Big Lots sees holiday led by home, keeps eyes on furniture for future opportunities
Home Textiles Today Staff -- Home Textiles Today, 3/3/2011 4:12:27 PM
Columbus, Ohio - The home business decked Big Lots' halls in the fourth quarter as this department was the forerunner among several higher-ticket discretionary categories that drove the off-price chain's results in the period.
"Our home category was a leader in the store. Newness and better quality goods and deeper inventory levels for key items worked well for us this holiday season," said Steve Fishman, chairman, ceo and president, during the 48-state 1,398-unit retailer's earnings conference call this morning.
He later noted that for the last several quarter, "our best performing categories continue to be our discretionary higher-ticket businesses"
Specifically, furniture, home and seasonal each posted mid-single-digit comps in the fourth quarter against "some tough comparisons from a year ago," he said.
Big Lots is "very encouraged by the continued strength in our furniture business," which was up against double-digit comps, Fishman added. "We continue to believe furniture could be one of the largest growth opportunities we have for the future."
Softer in the quarter were toys and consumables, the latter being Big Lots' largest merchandising category.
In its fourth quarter, ended Jan. 29, the company's overall net income grew by 4.2% to $110.1 million, or $1.46 per diluted share, compared to $105.4 million, or $1.27 per diluted share, in the prior year.
Net sales for rose by 3.8% to $1,518.9 million compared to $1,463.3 million in the year-ago period. And comparable store sales for stores open at least two years at the beginning of the fiscal year were flat.

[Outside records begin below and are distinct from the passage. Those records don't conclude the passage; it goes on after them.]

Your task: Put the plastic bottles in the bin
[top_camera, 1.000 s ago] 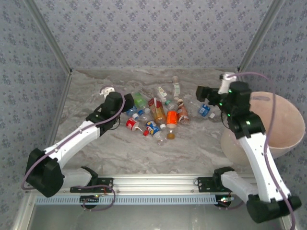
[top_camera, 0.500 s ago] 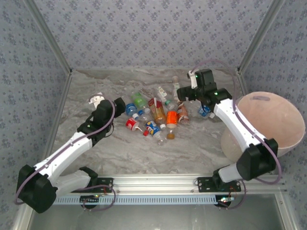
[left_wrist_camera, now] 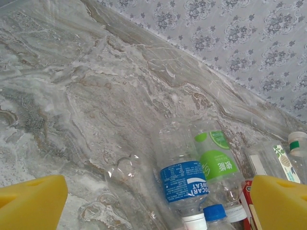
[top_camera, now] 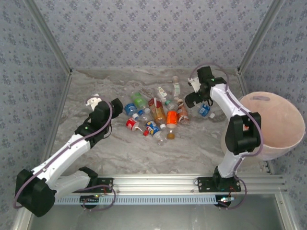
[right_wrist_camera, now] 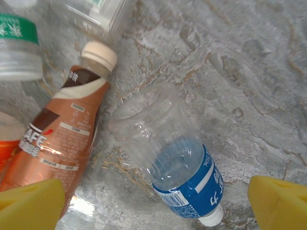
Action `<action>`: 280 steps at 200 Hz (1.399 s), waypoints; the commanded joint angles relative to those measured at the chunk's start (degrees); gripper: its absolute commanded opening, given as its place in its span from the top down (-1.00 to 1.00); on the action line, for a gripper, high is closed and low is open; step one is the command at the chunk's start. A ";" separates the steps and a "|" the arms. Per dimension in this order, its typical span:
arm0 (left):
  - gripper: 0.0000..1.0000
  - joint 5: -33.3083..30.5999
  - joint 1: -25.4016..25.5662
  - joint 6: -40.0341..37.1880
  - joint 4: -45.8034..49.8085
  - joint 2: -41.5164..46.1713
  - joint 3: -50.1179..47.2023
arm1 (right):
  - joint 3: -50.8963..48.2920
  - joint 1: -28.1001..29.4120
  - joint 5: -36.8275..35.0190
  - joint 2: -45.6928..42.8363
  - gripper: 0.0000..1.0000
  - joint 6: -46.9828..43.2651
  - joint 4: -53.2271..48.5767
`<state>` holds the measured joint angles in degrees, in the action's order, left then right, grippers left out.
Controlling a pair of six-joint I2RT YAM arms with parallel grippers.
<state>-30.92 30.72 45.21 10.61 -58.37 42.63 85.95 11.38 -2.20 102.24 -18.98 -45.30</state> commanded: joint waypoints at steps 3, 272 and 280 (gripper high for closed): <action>-0.96 -0.90 -0.48 0.50 1.22 1.06 -0.18 | 4.40 -0.11 -2.09 4.96 -0.98 -6.05 -6.69; -0.96 0.18 -1.92 6.82 5.88 -3.94 1.18 | -7.63 2.07 -8.73 -3.62 -0.19 -2.42 18.16; -0.96 0.98 -2.28 7.58 6.07 -4.56 1.25 | -8.25 2.14 -8.70 -5.01 -0.18 -0.52 18.89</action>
<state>-30.89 29.45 49.30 14.57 -61.41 42.65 79.94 13.08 -9.67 101.62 -25.85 -30.92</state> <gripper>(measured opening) 0.979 0.601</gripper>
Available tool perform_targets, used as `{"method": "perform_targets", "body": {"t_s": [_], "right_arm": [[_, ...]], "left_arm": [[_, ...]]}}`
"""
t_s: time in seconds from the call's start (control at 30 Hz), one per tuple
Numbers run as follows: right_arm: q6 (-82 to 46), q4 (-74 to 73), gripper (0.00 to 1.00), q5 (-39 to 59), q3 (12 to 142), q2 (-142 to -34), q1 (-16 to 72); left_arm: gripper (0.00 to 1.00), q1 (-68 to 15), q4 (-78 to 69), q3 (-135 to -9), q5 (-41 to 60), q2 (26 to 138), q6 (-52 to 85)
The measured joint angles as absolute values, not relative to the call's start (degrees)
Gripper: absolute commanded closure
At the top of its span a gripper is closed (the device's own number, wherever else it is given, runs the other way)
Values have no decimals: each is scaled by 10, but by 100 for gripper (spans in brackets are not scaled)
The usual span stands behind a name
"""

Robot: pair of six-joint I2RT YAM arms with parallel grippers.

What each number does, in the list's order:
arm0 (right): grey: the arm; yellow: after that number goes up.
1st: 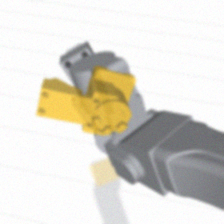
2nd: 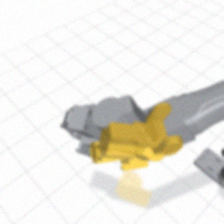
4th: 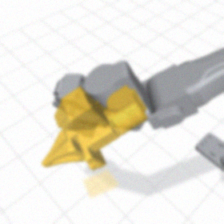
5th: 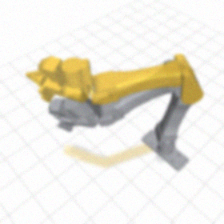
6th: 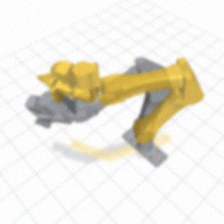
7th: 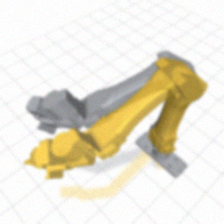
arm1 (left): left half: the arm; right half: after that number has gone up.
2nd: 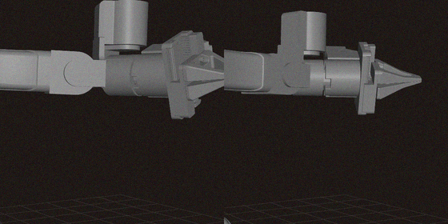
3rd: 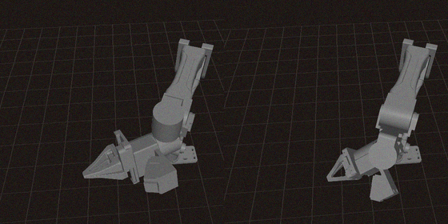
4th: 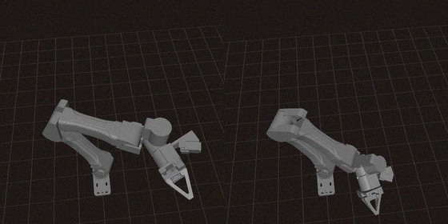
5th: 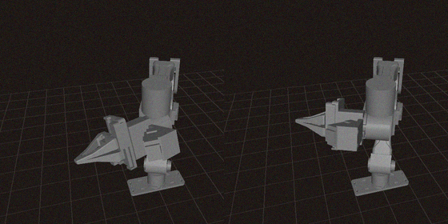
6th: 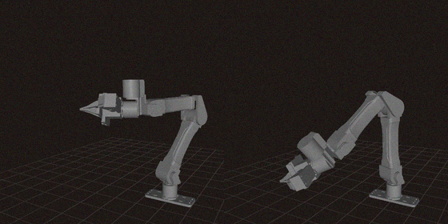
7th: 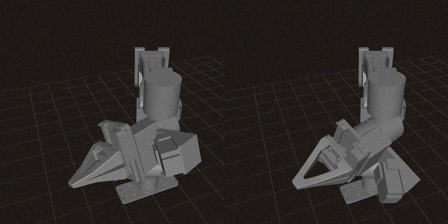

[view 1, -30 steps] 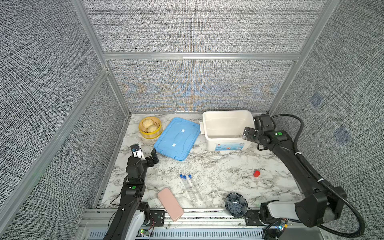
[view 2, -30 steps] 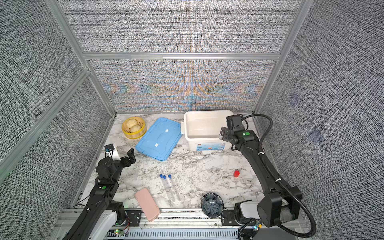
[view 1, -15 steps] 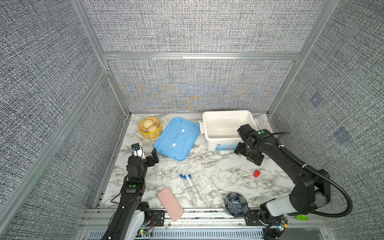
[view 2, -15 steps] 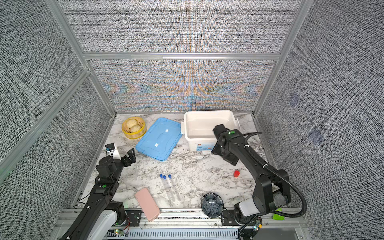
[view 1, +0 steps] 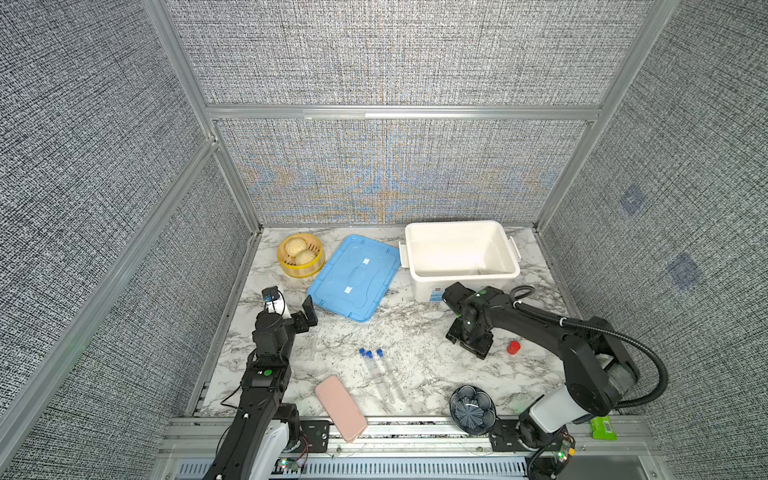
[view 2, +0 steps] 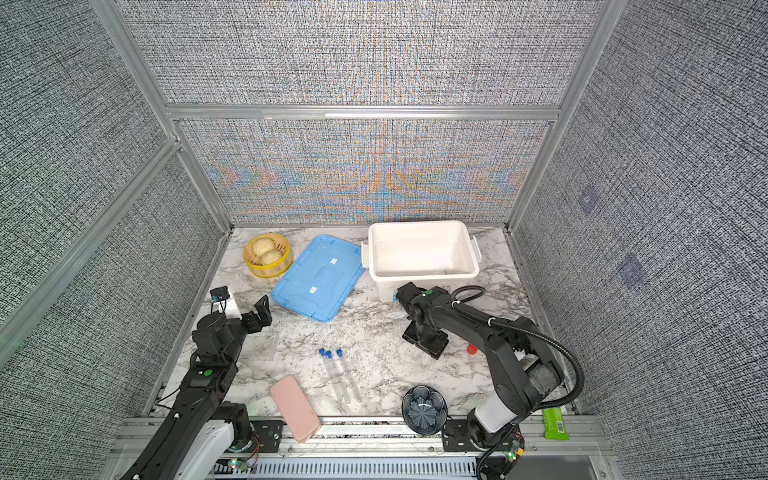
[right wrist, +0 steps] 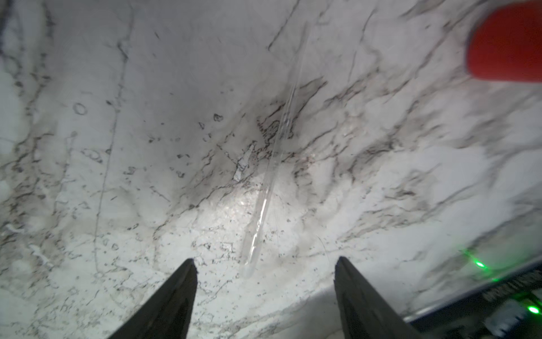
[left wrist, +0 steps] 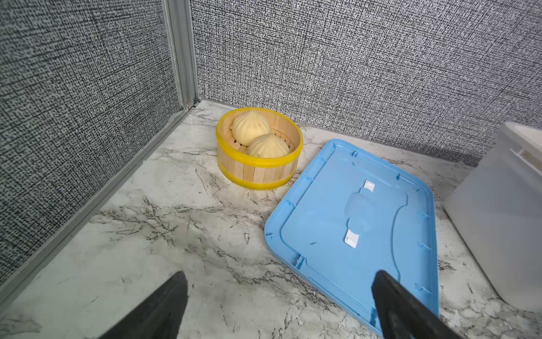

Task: Organize the chemistry lab equipment
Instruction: 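Lower the right gripper and close it on the glass rod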

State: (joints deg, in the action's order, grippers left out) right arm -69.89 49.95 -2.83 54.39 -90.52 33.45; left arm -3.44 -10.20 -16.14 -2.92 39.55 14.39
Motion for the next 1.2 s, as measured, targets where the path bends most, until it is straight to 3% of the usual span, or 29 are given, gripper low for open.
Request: {"method": "perform_targets", "body": {"t_s": [0.47, 0.57, 0.67, 1.2], "right_arm": [[-733, 433, 55, 36, 491, -918, 335], [-732, 434, 63, 38, 493, -919, 334], [-728, 438, 81, 38, 500, -919, 334], [-738, 405, 82, 21, 465, -859, 335]], "left_arm": [[1, -34, -102, -162, -28, 398, 144], [1, -34, -103, -162, -26, 398, 144], [1, -34, -103, -162, -26, 398, 144], [1, -34, -104, -163, -17, 407, 139]]}}
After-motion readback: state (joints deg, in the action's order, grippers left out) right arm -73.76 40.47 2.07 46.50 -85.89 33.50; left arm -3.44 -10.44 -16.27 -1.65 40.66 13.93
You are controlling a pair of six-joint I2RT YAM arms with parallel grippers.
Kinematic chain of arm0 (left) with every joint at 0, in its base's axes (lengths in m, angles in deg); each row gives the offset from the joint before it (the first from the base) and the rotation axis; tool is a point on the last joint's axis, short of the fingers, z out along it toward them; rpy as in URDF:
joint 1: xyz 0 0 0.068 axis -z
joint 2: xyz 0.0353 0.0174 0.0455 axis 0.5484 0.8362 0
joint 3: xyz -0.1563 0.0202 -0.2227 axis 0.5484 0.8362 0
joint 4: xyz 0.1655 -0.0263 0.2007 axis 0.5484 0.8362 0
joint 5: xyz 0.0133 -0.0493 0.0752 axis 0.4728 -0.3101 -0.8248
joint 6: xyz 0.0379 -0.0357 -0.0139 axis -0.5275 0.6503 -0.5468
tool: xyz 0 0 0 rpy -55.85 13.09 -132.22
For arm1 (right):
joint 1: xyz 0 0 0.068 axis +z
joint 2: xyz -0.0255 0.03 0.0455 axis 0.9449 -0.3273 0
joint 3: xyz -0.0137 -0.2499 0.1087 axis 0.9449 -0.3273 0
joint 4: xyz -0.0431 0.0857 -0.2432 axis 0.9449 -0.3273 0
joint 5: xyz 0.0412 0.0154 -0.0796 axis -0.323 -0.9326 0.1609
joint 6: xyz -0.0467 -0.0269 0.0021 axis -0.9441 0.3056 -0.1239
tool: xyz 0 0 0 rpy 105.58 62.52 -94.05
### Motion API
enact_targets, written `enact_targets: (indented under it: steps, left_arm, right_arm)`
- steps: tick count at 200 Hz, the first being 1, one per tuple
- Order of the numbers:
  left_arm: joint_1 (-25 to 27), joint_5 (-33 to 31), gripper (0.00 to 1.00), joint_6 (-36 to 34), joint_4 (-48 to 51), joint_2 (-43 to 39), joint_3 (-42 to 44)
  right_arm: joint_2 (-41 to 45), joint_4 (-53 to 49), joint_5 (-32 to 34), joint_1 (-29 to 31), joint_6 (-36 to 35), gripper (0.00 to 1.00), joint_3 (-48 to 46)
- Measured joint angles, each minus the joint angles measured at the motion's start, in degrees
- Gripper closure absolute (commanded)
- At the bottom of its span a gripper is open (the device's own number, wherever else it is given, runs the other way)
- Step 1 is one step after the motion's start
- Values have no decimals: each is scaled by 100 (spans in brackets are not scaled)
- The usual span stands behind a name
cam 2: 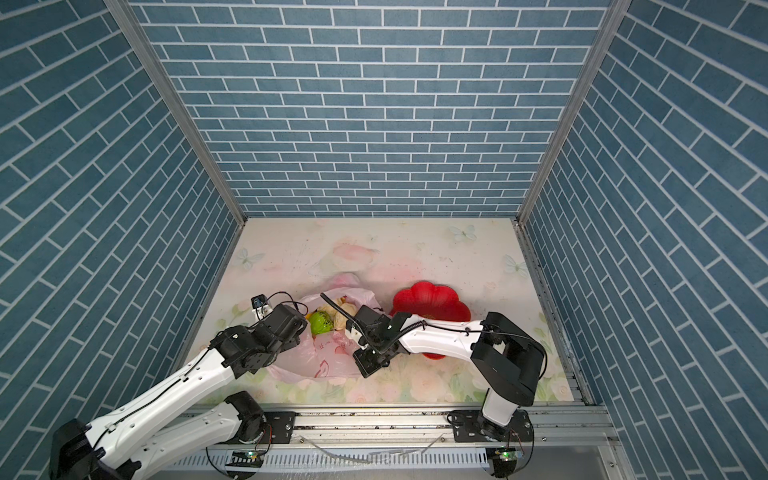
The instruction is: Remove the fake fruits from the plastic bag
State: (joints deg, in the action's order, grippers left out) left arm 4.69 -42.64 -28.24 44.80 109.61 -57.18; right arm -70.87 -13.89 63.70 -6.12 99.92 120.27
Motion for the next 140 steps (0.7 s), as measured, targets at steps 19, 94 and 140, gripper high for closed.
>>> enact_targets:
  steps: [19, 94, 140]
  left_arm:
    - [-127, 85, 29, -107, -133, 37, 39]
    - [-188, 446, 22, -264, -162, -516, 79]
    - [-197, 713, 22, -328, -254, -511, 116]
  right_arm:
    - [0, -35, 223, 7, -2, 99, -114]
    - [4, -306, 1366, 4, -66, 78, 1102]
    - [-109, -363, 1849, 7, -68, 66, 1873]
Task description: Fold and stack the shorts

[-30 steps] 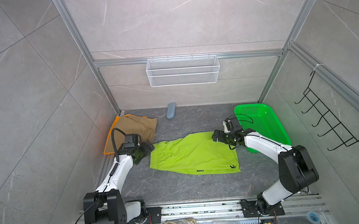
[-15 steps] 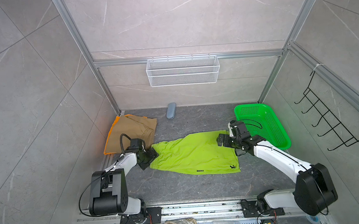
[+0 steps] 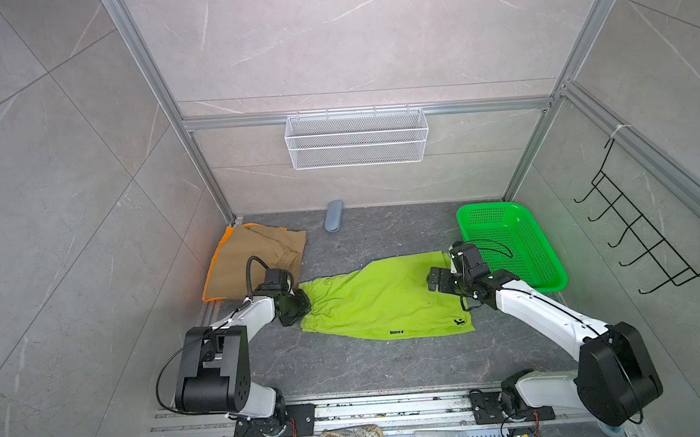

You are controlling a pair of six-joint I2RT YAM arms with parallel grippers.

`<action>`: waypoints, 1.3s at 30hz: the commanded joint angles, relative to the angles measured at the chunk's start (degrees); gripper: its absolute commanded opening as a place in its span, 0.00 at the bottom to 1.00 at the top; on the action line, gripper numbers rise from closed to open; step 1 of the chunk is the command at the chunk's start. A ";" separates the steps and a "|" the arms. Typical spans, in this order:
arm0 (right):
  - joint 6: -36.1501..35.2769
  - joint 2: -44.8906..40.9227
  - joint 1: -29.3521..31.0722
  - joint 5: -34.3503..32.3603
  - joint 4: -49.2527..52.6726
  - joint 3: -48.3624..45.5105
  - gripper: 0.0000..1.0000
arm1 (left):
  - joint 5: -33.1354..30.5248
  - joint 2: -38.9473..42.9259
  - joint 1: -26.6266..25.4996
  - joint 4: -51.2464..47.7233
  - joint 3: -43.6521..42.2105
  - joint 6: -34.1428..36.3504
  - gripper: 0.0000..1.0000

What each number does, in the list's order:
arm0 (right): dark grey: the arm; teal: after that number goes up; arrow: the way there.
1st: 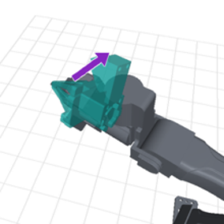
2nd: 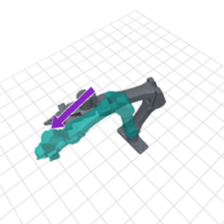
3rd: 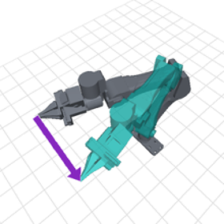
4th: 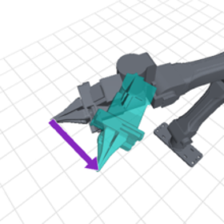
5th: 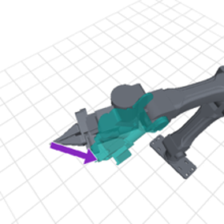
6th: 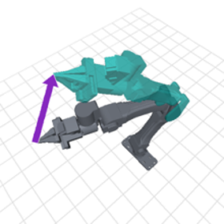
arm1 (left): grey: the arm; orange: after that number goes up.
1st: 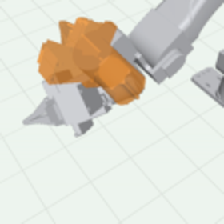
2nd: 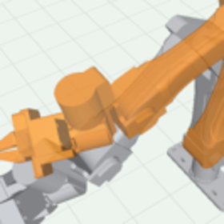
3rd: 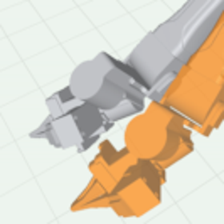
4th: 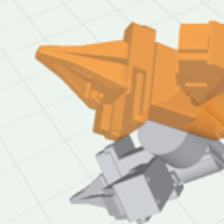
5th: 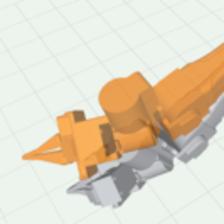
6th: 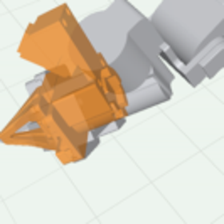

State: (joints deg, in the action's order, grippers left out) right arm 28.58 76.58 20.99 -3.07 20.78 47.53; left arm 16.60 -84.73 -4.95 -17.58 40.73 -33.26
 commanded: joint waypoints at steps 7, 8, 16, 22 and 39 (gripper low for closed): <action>2.71 3.27 0.20 -0.41 -0.10 -1.98 0.99 | -0.18 1.22 -0.66 -1.94 1.87 1.22 0.00; 2.80 3.44 0.19 -0.44 -0.05 -2.00 0.99 | -0.21 1.62 -0.67 -2.08 2.07 1.10 0.00; 3.79 6.03 0.06 -2.18 0.32 -2.00 1.00 | -1.38 4.27 -0.67 -8.07 9.15 2.93 0.00; 5.34 12.17 -0.58 -0.29 -0.40 -0.40 0.99 | -1.29 5.63 -0.85 -11.20 14.52 3.64 0.00; 4.91 13.10 -0.86 1.04 -0.28 0.56 1.00 | 2.62 2.77 -0.61 -8.56 7.07 -0.26 0.45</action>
State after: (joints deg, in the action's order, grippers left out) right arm 33.65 90.43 20.51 -2.15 19.51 47.27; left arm 18.35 -82.13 -5.80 -25.71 47.37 -32.99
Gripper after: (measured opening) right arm 0.991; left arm 0.436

For fiscal 2010, representing Big Lots' fourth consecutive year of record operating profit and earnings per share, net income increased by 11% to $222.5 million, or $2.83 per diluted share, versus $200.4 million, or $2.42 per diluted share, in fiscal 2009.
Net sales for the year increased 4.8% to $4.9 billion versus $4.7 billion in fiscal 2009, and comparable store sales were up 2.5%.
Big Lots' outlook for 2011 calls for an estimated income from continuing operations to be in the range of $3.05 to $3.15 per diluted share compared to $2.83 per diluted share for fiscal 2010. The company said this guidance is based on a projected comparable store sales increase in the range of 1% to 2% and a total sales increase in the range of 5% to 6%.
From a real estate perspective, Big Lots said this year it expects to open 90 new stores and close up to 45 locations for net store growth of 45 stores, or approximately 3%.
First-quarter guidance includes an estimated comparable store sales to be slightly positive to slightly negative with total sales up in the range of 2% to 4%. Based on this level of sales performance, the company's income from continuing operations is estimated to be in the range of 76 cents to 81 cents per diluted share, compared to 68 cents per diluted share in the same period last year.